EXERCISE DIRECTIONS
Please state how many lines of the records below contain the word "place". Give the number and nothing else.

EXCERPTED DATA
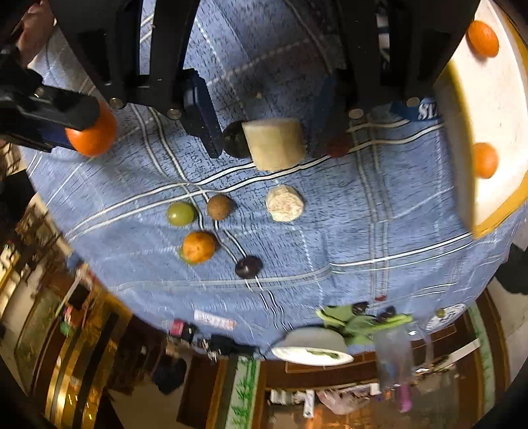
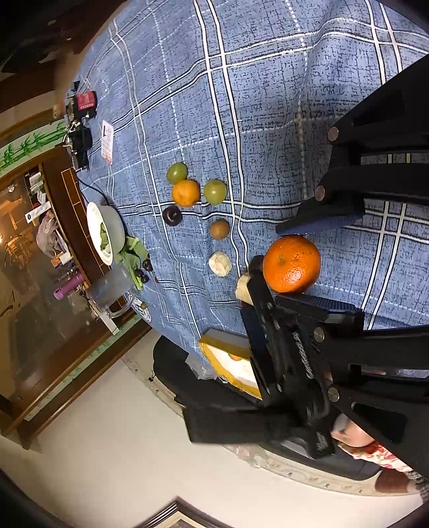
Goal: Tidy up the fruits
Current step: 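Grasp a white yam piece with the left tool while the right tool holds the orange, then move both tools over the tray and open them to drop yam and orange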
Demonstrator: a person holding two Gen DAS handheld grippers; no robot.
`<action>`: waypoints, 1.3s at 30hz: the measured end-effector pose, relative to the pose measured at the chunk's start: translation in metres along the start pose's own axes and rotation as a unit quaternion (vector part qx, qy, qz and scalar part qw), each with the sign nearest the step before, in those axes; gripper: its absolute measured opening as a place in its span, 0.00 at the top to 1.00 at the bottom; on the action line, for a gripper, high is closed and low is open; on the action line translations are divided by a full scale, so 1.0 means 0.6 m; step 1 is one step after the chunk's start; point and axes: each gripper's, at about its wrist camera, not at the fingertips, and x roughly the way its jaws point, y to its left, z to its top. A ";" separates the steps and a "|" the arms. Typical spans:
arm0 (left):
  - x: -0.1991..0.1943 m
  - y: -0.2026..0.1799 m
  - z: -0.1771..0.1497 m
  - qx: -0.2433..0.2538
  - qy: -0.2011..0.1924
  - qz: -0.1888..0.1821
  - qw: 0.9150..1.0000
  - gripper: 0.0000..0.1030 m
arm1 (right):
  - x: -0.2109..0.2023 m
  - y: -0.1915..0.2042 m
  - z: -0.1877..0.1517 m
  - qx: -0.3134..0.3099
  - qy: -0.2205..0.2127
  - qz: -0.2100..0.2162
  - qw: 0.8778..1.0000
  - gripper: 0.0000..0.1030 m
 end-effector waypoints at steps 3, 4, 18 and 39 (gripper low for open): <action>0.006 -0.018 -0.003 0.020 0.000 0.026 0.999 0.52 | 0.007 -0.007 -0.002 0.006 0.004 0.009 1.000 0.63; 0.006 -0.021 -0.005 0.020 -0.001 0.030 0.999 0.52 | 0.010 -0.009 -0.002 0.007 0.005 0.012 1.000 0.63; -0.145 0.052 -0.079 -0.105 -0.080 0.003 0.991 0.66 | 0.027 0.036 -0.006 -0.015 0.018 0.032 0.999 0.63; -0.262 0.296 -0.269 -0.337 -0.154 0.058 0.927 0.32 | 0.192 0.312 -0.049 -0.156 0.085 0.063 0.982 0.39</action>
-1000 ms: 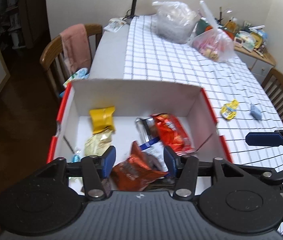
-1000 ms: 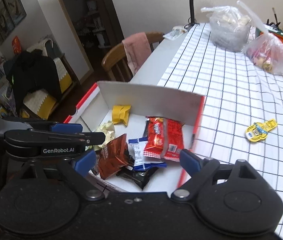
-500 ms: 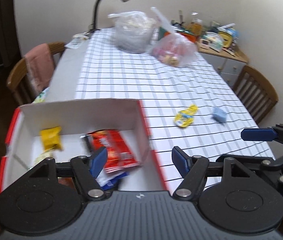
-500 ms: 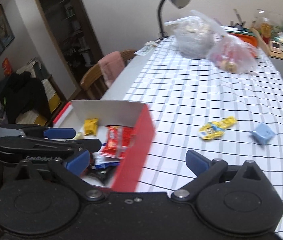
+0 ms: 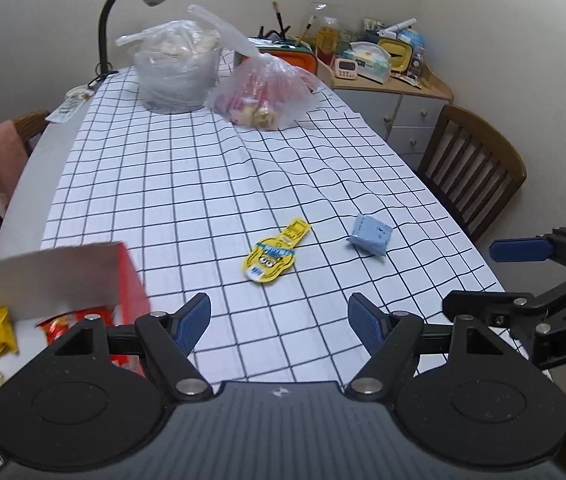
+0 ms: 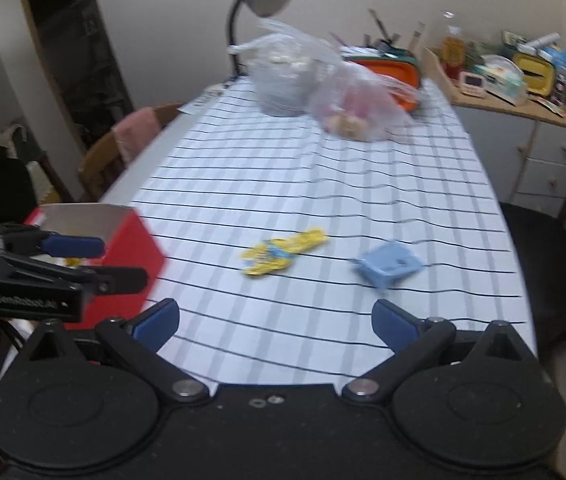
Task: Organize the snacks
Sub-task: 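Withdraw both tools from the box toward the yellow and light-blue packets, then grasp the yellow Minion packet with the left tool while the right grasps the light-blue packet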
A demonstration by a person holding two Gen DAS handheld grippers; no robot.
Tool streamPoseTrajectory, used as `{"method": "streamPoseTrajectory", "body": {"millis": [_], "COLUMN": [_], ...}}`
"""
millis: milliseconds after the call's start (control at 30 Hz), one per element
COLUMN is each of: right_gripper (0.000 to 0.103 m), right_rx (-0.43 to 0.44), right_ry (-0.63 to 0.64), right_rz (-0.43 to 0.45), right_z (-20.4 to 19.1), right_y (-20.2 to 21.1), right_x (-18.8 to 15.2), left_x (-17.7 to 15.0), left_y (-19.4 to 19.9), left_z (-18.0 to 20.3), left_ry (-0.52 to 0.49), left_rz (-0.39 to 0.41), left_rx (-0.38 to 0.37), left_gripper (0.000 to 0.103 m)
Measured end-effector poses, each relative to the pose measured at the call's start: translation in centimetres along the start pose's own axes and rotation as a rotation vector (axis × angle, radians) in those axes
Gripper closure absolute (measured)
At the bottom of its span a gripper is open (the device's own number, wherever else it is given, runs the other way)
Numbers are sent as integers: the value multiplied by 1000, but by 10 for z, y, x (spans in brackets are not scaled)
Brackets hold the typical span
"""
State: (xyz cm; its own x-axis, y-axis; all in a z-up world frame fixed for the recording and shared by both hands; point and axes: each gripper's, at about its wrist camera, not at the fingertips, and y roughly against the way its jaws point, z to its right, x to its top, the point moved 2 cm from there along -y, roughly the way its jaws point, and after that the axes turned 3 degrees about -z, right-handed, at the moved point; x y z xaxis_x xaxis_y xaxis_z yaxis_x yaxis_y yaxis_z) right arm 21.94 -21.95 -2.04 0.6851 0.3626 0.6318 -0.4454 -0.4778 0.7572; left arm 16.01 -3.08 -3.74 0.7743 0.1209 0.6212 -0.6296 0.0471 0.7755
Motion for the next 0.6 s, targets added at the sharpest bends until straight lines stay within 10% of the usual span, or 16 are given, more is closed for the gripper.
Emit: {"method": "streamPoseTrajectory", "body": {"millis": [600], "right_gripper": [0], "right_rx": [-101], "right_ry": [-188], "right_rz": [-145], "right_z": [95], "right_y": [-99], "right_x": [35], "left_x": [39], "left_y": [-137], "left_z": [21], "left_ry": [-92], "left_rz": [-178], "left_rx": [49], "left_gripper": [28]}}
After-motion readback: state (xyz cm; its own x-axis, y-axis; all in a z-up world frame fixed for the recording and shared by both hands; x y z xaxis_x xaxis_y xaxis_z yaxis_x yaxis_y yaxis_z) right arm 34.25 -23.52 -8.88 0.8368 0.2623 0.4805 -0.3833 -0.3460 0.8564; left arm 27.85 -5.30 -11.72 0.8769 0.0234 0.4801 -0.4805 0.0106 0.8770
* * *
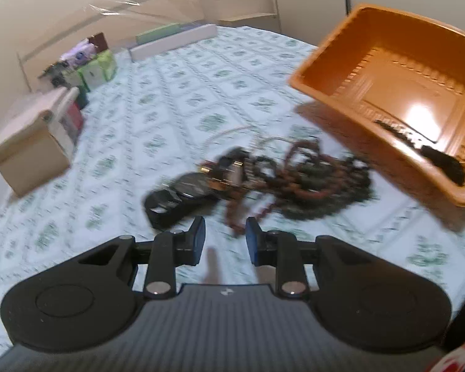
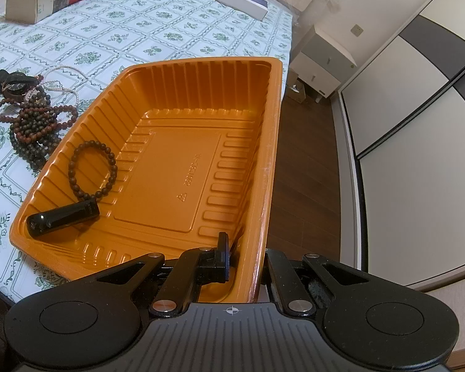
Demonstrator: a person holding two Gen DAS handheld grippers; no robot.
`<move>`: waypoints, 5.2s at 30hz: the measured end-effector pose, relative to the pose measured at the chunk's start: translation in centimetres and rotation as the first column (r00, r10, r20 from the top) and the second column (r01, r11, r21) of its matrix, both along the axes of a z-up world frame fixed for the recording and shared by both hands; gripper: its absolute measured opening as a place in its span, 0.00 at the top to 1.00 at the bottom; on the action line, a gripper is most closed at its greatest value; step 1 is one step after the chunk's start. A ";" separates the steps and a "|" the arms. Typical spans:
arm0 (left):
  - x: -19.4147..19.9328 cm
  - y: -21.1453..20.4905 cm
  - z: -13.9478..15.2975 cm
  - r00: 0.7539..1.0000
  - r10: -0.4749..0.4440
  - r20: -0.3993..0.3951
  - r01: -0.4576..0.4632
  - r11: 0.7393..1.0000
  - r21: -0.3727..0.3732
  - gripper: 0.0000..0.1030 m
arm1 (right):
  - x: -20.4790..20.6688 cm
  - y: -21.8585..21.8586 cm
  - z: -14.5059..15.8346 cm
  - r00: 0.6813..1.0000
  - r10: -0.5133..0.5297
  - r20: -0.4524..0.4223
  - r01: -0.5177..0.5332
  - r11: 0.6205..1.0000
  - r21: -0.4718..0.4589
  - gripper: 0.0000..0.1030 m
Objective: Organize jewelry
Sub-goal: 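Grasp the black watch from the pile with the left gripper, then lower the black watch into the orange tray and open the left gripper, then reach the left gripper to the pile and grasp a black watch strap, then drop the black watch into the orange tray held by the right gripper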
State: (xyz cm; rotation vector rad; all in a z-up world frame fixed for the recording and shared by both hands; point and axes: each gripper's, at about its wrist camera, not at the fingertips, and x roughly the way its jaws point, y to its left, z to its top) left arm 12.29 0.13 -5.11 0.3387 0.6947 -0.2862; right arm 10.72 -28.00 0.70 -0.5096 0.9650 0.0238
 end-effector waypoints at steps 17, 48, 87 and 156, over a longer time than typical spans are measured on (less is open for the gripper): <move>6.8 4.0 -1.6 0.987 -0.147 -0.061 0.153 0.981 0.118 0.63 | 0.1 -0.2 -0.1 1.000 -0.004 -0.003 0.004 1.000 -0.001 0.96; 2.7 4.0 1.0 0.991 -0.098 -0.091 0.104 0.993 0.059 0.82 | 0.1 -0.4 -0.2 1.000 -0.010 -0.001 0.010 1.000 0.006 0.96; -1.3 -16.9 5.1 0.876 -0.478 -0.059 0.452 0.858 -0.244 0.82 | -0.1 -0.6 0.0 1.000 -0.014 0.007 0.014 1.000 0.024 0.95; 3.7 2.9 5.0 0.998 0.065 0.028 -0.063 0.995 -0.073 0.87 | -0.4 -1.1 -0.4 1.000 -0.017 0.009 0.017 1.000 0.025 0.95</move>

YOUR SOLUTION
2